» **Problem description**
Word for word, output the data that follows.

____________

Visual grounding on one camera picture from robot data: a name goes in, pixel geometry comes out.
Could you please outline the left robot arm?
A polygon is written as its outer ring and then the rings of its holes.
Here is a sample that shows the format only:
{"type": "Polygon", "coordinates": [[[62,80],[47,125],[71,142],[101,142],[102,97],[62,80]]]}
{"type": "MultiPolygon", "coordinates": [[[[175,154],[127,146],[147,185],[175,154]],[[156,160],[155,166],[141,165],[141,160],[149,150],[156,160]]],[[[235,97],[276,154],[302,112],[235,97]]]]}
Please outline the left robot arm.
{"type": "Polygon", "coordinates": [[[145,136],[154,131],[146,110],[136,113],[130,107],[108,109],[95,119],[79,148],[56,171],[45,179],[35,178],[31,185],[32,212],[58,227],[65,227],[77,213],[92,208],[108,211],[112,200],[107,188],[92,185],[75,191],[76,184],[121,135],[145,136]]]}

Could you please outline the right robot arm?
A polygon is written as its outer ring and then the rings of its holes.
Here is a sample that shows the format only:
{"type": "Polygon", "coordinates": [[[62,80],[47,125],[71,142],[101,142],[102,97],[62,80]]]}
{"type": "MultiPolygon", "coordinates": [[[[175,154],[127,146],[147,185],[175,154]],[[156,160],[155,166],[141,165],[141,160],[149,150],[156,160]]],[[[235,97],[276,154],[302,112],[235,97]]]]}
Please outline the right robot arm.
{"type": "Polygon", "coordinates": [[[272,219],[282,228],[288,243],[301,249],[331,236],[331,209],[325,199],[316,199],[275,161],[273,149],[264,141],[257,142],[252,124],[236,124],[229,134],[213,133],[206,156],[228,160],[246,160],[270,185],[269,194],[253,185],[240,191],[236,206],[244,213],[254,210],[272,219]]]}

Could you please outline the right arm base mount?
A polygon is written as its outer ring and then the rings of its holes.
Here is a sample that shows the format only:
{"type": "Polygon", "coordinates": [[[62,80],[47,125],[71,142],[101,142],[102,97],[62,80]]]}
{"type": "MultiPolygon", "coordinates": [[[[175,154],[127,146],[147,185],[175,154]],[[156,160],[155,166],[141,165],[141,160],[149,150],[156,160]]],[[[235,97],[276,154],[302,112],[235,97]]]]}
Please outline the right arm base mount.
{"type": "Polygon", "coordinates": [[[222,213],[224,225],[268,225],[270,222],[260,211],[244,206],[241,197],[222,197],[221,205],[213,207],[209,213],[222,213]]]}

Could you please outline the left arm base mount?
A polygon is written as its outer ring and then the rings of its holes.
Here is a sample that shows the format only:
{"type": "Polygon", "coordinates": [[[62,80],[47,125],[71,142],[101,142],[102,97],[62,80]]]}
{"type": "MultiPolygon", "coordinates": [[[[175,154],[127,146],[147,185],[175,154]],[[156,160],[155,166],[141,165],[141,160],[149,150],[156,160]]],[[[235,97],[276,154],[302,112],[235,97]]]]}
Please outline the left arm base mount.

____________

» **Response area**
Visual grounding on one camera picture from robot data: a name goes in, pixel geometry comes out.
Could you please outline the left robot arm?
A polygon is written as its outer ring and then the rings of its holes.
Here is a sample that shows the format only:
{"type": "Polygon", "coordinates": [[[62,80],[47,125],[71,142],[101,142],[102,97],[62,80]]]}
{"type": "MultiPolygon", "coordinates": [[[[175,154],[127,146],[147,185],[175,154]],[[156,160],[155,166],[141,165],[141,160],[149,150],[156,160]]],[[[235,97],[276,154],[302,112],[235,97]]]]}
Please outline the left robot arm.
{"type": "Polygon", "coordinates": [[[145,136],[154,131],[146,110],[136,113],[130,107],[108,109],[95,119],[79,148],[56,171],[45,179],[35,178],[31,185],[32,212],[58,227],[65,227],[77,213],[92,208],[108,211],[112,200],[107,188],[92,185],[75,191],[76,184],[121,135],[145,136]]]}

Could you please outline the right robot arm?
A polygon is written as its outer ring and then the rings of its holes.
Here is a sample that shows the format only:
{"type": "Polygon", "coordinates": [[[62,80],[47,125],[71,142],[101,142],[102,97],[62,80]]]}
{"type": "MultiPolygon", "coordinates": [[[[175,154],[127,146],[147,185],[175,154]],[[156,160],[155,166],[141,165],[141,160],[149,150],[156,160]]],[[[235,97],[276,154],[302,112],[235,97]]]]}
Please outline the right robot arm.
{"type": "Polygon", "coordinates": [[[272,219],[282,228],[288,243],[301,249],[331,236],[331,209],[325,199],[316,199],[275,161],[273,149],[264,141],[257,142],[252,124],[236,124],[229,134],[213,133],[206,156],[228,160],[246,160],[270,185],[269,194],[253,185],[240,191],[236,206],[244,213],[254,210],[272,219]]]}

Could you please outline the right arm base mount?
A polygon is written as its outer ring and then the rings of its holes.
Here is a sample that shows the format only:
{"type": "Polygon", "coordinates": [[[62,80],[47,125],[71,142],[101,142],[102,97],[62,80]]]}
{"type": "MultiPolygon", "coordinates": [[[[175,154],[127,146],[147,185],[175,154]],[[156,160],[155,166],[141,165],[141,160],[149,150],[156,160]]],[[[235,97],[276,154],[302,112],[235,97]]]]}
Please outline the right arm base mount.
{"type": "Polygon", "coordinates": [[[222,213],[224,225],[268,225],[270,222],[260,211],[244,206],[241,197],[222,197],[221,205],[213,207],[209,213],[222,213]]]}

Could you please outline the left arm base mount?
A polygon is written as its outer ring and then the rings of its holes.
Here is a sample that shows the format only:
{"type": "Polygon", "coordinates": [[[62,80],[47,125],[71,142],[101,142],[102,97],[62,80]]]}
{"type": "MultiPolygon", "coordinates": [[[[175,154],[127,146],[147,185],[175,154]],[[156,160],[155,166],[141,165],[141,160],[149,150],[156,160]]],[[[235,97],[276,154],[302,112],[235,97]]]]}
Please outline the left arm base mount.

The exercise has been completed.